|Sean Patrick Gibbons and Aubin Wise. Photo: Marc J. Franklin|
Casting directors, take note - this is a quick, late nod to Bridge Rep's production (it closes tonight) of Michael John LaChiusa's Hello Again, which will surely add to this young company's growing reputation for ingenious renditions of somewhat weak contemporary material. That was my take on their Libertine last fall, and I sometimes felt a distinct sense of "déjà vu all over again" during Hello, as I found myself saying hello again to what I'm worried could become a signature mix at Bridge: daring hipster smarts, fresh performing talent, innovative design - and a problematic script.
Oh, well. That formula applies to the majority of what I see these days - but at Bridge the contrast is particularly sharp. Even if it's the surround of this show that's most striking. Director Michael Bello and designer Anne Sherer have gone all Pierre, Natasha and the Great Comet of 1812 on Rehearsal Room A of the BCA, and have conjured - probably on a shoestring - an impressively "immersive" cabaret concept for their show (which I imagine actually works better for Schnitzler, whose La Ronde inspired LaChiusa, than it did for Tolstoy). Thus the performers are often singing only inches from you - or even doin' it doggie-stye at your cocktail table (although don't worry, the flashes of nudity have been somewhat over-publicized; you won't get up close and personal with anybody's pubes).
The cast is also talented and confident, even in their underwear, although occasionally they're pushed to the edge of that talent by LaChiusa's demanding score, which calls for precisely dissonant duets with minimal instrumental support. That kind of thing requires a lot of experience and a lot of rehearsal, and frankly everyone here falls victim to the occasional flat or "found" note (although the tight three-piece band rarely goes wrong). But I was in the mood to be indulgent because - well, because this is Michael John LaChiusa; even Audra McDonald had trouble with one of his scores.
Although honestly - sigh - I'm not really sure this particular composer is worth that trouble. One always admires the complexity of the challenges he sets himself, I admit. Here, for instance, he works up a jukebox musical from several decades' worth of styles (his conceit is to leapfrog La Ronde across the twentieth century), all while toying with operatic conventions (it's almost through-sung) and subtle modernist dissonance. As an exercise, it's a tour de force. But as a living and breathing musical . . . well, let's just say LaChiusa never really shakes Sondheim's shadow, and like most of his work, Hello Again is highly sophisticated without being all that memorable.

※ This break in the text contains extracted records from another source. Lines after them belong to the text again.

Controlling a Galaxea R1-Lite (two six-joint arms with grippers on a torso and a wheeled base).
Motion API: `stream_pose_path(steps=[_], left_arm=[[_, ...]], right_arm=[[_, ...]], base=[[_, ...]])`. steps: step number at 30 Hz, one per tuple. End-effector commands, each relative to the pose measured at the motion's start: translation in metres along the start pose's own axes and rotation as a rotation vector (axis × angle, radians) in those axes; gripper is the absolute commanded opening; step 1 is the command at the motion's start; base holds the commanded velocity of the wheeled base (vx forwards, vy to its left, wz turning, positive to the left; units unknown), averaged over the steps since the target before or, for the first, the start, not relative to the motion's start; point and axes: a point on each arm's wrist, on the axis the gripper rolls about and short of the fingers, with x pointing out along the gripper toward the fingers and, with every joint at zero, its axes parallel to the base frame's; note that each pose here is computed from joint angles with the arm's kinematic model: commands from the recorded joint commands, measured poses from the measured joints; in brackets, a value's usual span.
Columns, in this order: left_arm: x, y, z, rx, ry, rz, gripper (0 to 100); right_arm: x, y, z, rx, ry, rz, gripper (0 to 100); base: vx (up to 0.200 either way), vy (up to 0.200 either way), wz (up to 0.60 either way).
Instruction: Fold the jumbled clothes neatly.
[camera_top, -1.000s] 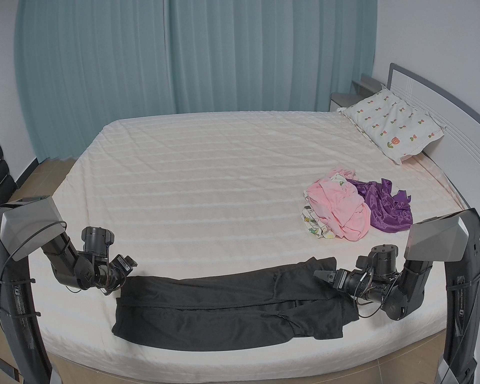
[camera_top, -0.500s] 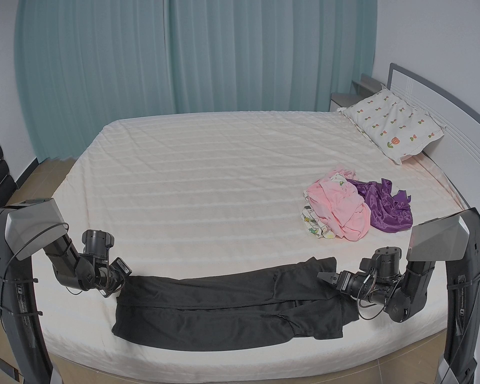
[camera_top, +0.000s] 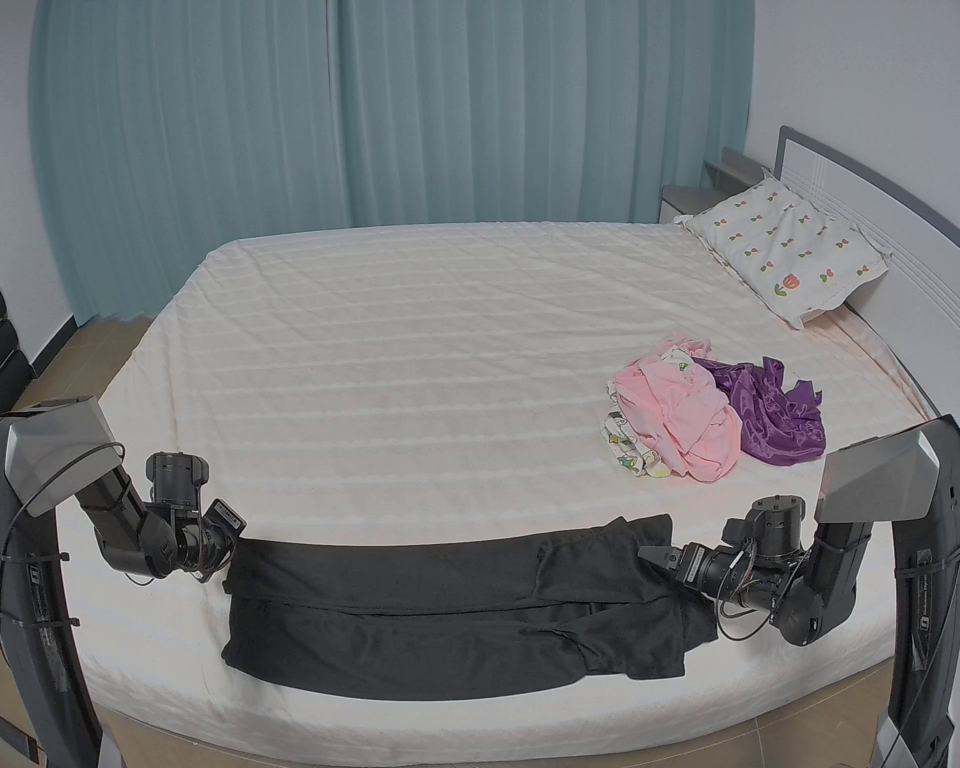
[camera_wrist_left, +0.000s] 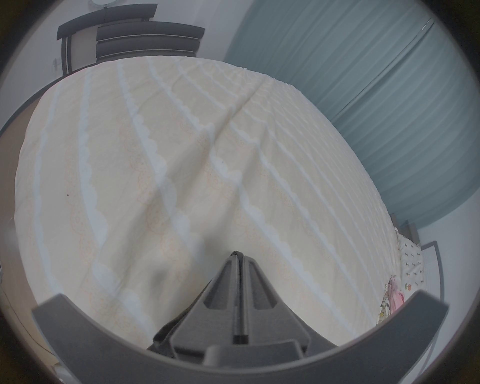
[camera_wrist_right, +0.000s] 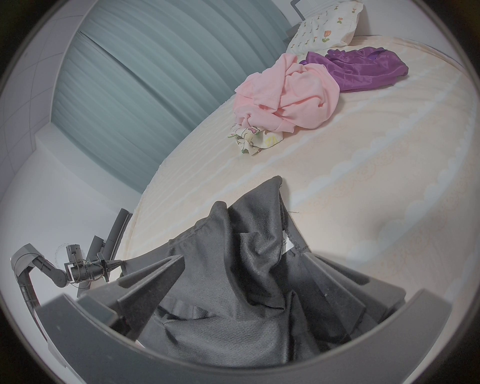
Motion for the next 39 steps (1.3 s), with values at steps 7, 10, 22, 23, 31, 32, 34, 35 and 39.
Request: stream_pose_path(steps=[7,10,22,23,31,32,34,35,39], left_arm=[[0.005,0.000,-0.001,0.002,0.002,0.000,100],[0.000,0.003,0.002,-0.008,-0.001,0.003,100],[-0.066,0.012,-0.012,0.030,0.149,-0.119,100],[-0.067,0.014,-0.013,0.037,0.153,-0.113,100],[-0.069,0.024,-0.023,0.128,0.168,-0.067,100],[-0.070,0.025,-0.024,0.140,0.173,-0.063,100],[-0.070,0.029,-0.027,0.163,0.183,-0.054,100],[-0.071,0.033,-0.030,0.199,0.195,-0.044,100],[-0.068,0.038,-0.036,0.249,0.220,-0.026,100]], right_arm=[[-0.003,0.000,-0.001,0.003,0.004,-0.003,100],[-0.010,0.002,0.003,0.003,-0.007,-0.002,100],[-0.024,0.001,0.005,0.014,-0.007,-0.020,100],[-0.025,0.001,0.004,0.014,-0.006,-0.019,100],[-0.024,0.002,0.003,0.015,0.001,-0.017,100],[-0.024,0.002,0.002,0.012,0.003,-0.015,100],[-0.024,0.002,0.002,0.013,0.003,-0.015,100],[-0.024,0.003,0.003,0.013,0.002,-0.013,100],[-0.023,0.002,0.002,0.014,0.005,-0.014,100]], base=[[0.000,0.000,0.00],[0.000,0.000,0.00],[-0.033,0.000,0.00],[-0.200,0.000,0.00],[-0.200,0.000,0.00],[-0.200,0.000,0.00],[-0.200,0.000,0.00],[-0.200,0.000,0.00],[0.000,0.000,0.00]])
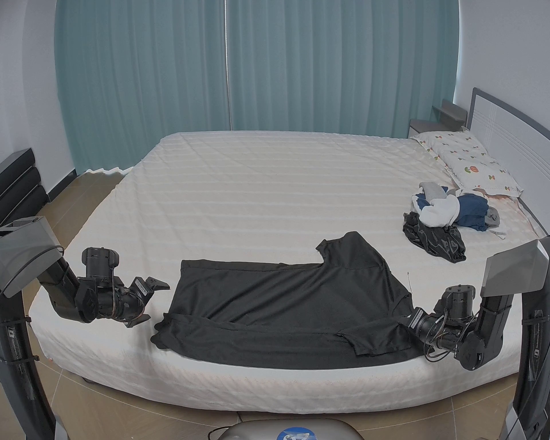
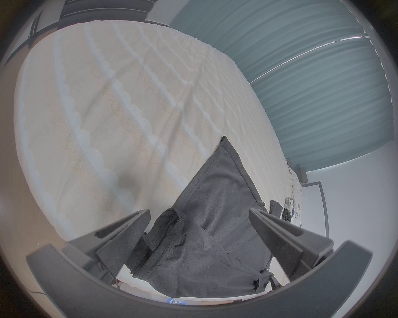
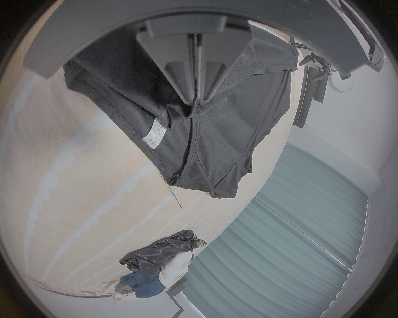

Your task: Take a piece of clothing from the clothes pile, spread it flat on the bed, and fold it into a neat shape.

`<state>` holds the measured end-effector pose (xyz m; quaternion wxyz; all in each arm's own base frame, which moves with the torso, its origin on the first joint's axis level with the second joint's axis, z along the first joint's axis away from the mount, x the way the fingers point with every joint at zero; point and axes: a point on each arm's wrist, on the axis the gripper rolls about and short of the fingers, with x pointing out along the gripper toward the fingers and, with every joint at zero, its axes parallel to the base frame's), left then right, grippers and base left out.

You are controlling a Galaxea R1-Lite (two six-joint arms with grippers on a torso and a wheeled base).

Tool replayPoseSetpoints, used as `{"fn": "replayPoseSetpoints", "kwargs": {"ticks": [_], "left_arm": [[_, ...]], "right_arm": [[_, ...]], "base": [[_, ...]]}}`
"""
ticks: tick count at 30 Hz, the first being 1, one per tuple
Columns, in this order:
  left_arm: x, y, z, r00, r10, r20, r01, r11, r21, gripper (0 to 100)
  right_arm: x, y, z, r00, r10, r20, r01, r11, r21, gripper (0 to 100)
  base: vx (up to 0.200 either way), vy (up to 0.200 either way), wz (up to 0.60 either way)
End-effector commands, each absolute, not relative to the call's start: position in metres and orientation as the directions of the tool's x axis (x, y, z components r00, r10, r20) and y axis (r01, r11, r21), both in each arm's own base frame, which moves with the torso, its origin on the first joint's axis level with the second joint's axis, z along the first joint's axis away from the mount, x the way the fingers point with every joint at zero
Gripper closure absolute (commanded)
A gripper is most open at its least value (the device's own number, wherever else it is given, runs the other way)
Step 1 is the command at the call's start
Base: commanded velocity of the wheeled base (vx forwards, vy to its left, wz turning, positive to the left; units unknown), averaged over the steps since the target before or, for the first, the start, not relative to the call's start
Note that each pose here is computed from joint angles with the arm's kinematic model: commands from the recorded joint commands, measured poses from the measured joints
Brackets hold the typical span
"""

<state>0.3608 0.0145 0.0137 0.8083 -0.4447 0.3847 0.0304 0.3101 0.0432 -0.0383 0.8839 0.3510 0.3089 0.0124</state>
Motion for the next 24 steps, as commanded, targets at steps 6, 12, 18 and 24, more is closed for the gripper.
{"fn": "replayPoseSetpoints", "kwargs": {"ticks": [6, 12, 18, 24], "left_arm": [[0.363, 0.015, 0.016, 0.710, -0.292, -0.640, -0.381, 0.605, -0.699, 0], [0.370, 0.002, 0.017, 0.709, -0.318, -0.629, -0.323, 0.647, -0.691, 0], [0.369, -0.016, 0.004, 0.682, -0.299, -0.667, -0.291, 0.726, -0.623, 0], [0.366, -0.021, -0.002, 0.671, -0.254, -0.696, -0.301, 0.765, -0.569, 0]], "right_arm": [[0.302, 0.043, -0.036, 0.822, 0.243, -0.515, 0.174, 0.753, 0.634, 0], [0.299, 0.042, -0.035, 0.832, 0.243, -0.499, 0.164, 0.752, 0.639, 0], [0.300, 0.042, -0.034, 0.834, 0.242, -0.496, 0.164, 0.750, 0.641, 0], [0.300, 0.042, -0.035, 0.833, 0.242, -0.498, 0.164, 0.750, 0.640, 0]], "base": [[0.000, 0.000, 0.00], [0.000, 0.000, 0.00], [0.000, 0.000, 0.00], [0.000, 0.000, 0.00]]}}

Which is too bad, because LaChiusa is closer to a strong, or at least solid, concept here than he was with misfires like the dreadful See What I Wanna See or the not-so Wild Party. For even as he pulls Schnitzler into several different eras (and gay as well as straight couplings), he subtly drops the playwright's tone and theme, and substitutes his own. La Ronde, of course, coolly anatomizes many hypocrisies, social as well as sexual, as its couplings cut across lines of class and romantic commitment. Indeed, Schnitzler's characters often ask each other, post-coitus, questions like "Are you proud of yourself?" or "Are you happy?"
But LaChiusa isn't really interested in any of that (he wrote his own book as well as lyrics); in fact his attitude is perhaps the opposite of Schnitzler's. To him, sex is the only reality (a fairly common attitude among certain gay men - and certain straight men, too!). And thus one character actually announces that happiness is impossible; there is only pleasure; so acting on the impulses of sex can't count as hypocrisy - instead, it's almost a duty. This is explicitly demonstrated in an odd little scene in which two passengers on the Titanic devote their last moments to a blow job - yes, they literally "go down" with the ship!
Well, far be it from me to disagree (particularly when the tide is high). But punchy as this theme may be, it feels somewhat reduced from Schnitzler's, and you don't need to go up and down the social ladder to send it home. Hence its repetition begins to grind over the many episodes of La Ronde. Still, there are fresh faces at Bridge Rep to get acquainted with, and that counts as serious compensation. The luminous Aubin Wise, who has understandably been seen all over town of late, was a standout both dramatically and vocally; Jared Dixon likewise impressed when he sang, but sometimes struggled in his characterizations. Other memorable turns, however, came from Andrew Spatafora, who made of "The Young Thing" a cocky cupcake with an attitude, and Sean Patrick Gibbons, who brought a sallow energy (if not quite enough horny swagger) to the Soldier, as well as Lauren Eicher, whose wearily knowing gaze was just right for Leocada, a.k.a. the "Whore." Indeed, watching this cast, it was hard to not feel that with this kind of talent on tap, it's only a matter of time before Bridge Rep finds a script worthy of its production standards.